**Work item:** Of the lines in the data below, write out exactly those from the one holding "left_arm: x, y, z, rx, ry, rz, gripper" through the one holding "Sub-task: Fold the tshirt", both included.

**Data for analysis:**

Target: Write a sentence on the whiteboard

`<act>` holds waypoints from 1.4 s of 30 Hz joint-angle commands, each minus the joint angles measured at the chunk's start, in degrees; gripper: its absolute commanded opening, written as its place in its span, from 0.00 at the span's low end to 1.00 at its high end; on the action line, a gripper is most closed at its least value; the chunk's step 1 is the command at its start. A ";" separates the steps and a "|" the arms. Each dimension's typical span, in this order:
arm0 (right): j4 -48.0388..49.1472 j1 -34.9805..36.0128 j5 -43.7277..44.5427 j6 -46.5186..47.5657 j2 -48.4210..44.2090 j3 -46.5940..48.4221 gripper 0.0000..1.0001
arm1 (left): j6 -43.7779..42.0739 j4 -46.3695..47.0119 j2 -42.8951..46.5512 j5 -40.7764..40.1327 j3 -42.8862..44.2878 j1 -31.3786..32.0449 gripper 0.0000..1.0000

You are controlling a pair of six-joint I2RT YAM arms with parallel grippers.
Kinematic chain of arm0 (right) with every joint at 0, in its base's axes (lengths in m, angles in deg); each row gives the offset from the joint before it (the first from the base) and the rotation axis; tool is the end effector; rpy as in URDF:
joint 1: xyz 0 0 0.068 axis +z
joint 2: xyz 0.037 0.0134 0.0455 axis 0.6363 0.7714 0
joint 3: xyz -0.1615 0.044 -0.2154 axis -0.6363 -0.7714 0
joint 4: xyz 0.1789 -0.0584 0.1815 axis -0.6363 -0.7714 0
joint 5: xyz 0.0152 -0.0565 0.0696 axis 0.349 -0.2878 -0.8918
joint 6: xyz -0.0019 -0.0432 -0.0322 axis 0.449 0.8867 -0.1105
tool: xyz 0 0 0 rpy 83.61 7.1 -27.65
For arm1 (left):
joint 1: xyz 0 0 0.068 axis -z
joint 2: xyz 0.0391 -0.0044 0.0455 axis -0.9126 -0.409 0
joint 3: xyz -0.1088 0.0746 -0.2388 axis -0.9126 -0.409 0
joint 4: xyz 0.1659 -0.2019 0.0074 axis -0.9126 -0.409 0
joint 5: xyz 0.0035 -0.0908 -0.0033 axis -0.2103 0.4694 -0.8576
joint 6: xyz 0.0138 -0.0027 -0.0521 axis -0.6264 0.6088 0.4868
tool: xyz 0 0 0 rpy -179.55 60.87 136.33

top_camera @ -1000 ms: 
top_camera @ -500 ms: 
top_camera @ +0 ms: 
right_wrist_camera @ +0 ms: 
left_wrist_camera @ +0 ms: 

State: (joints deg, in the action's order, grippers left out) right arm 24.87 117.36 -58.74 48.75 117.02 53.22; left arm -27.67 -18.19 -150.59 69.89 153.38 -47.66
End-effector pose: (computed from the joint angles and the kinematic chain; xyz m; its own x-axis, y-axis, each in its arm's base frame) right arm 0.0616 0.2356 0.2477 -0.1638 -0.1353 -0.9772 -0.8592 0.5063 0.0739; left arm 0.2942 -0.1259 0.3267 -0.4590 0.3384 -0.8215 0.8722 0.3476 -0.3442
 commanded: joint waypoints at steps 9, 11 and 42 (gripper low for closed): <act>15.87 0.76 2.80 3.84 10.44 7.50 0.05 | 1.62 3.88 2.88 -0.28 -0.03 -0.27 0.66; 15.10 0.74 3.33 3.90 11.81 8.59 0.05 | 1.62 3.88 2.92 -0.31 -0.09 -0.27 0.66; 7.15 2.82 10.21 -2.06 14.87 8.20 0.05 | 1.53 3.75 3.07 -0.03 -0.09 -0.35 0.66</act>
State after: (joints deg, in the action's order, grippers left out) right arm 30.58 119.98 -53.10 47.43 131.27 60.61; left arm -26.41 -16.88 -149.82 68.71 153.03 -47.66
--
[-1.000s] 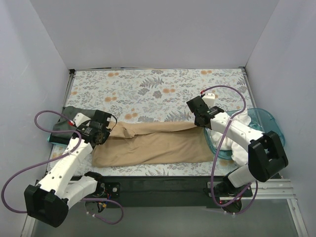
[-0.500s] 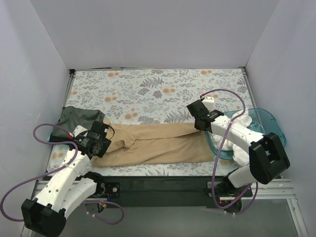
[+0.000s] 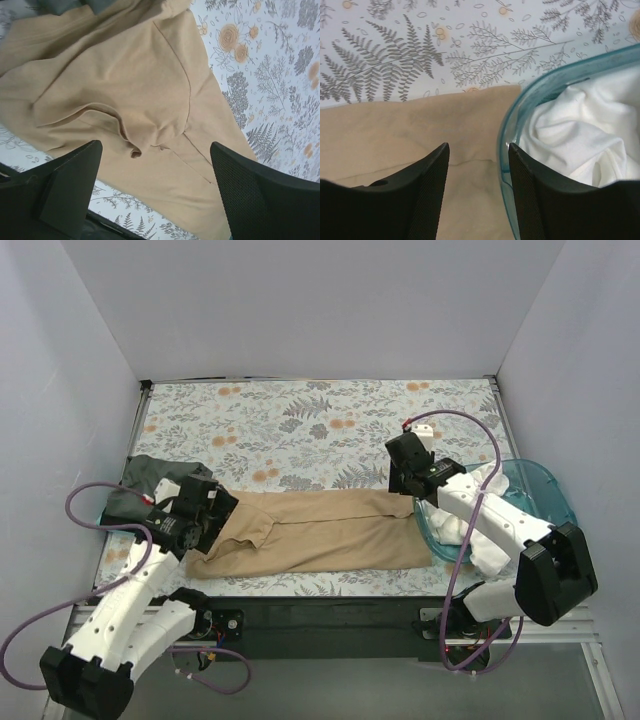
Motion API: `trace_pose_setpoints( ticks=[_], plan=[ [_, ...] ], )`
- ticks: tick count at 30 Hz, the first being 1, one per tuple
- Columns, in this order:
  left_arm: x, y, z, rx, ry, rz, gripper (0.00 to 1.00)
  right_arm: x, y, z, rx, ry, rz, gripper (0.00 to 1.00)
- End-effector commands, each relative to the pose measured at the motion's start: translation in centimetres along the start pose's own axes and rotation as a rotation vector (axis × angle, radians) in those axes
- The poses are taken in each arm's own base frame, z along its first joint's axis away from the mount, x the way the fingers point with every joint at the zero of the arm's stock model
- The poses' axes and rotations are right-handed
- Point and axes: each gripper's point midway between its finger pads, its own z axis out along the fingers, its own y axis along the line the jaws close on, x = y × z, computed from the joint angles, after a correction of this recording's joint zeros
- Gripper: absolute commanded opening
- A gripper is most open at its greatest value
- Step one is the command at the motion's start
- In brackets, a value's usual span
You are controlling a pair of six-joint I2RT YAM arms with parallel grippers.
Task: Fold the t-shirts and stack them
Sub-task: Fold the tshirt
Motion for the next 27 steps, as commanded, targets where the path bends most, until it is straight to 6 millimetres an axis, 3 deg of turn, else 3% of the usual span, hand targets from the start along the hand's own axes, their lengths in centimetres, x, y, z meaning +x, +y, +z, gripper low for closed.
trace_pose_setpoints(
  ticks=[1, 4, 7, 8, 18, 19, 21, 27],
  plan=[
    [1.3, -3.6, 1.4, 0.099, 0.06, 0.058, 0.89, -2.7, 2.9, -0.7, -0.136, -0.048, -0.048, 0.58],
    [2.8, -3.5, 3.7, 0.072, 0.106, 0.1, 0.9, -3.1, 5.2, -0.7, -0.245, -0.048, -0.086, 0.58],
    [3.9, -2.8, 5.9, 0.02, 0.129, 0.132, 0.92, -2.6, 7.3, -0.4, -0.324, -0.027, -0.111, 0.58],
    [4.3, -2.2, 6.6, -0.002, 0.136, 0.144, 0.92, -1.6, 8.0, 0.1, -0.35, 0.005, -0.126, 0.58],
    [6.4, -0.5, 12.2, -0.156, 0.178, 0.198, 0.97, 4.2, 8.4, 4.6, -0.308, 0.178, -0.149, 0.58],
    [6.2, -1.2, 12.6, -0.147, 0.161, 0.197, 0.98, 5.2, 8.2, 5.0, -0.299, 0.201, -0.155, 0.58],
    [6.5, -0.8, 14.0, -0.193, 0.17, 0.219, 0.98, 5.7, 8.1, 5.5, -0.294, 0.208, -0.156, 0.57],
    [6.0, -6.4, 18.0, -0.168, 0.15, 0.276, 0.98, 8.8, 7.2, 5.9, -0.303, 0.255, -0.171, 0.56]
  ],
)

**Task response:**
  left_arm: x, y, z, rx, ry, rz, gripper (0.00 to 1.00)
  right_arm: x, y, z, rx, ry, rz, gripper (0.00 to 1.00)
- End-effector commands, each relative to the pose measured at the motion's start: translation in centimetres along the start pose's own axes and rotation as a rotation vector (axis × angle, radians) in those axes
- The poses are taken in each arm's own base frame, z along its first joint's axis away from the mount, x the way the fingers point with every joint at the zero of the arm's stock model
- The poses' axes and rotations are right-handed
- Point and axes: each gripper's point midway between its finger pads, its own z axis out along the fingers, its own y axis along the line the jaws close on, x = y × z, computed from the joint angles, after a correction of this recording's joint zeros
- Gripper: absolute commanded opening
- A gripper is most open at its greatest value
- Step one is the command at the motion's start
- In brackets, a value's usual span
You are controlling a pair of six-joint I2RT YAM arms with parallel grippers.
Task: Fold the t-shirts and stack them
Sub-task: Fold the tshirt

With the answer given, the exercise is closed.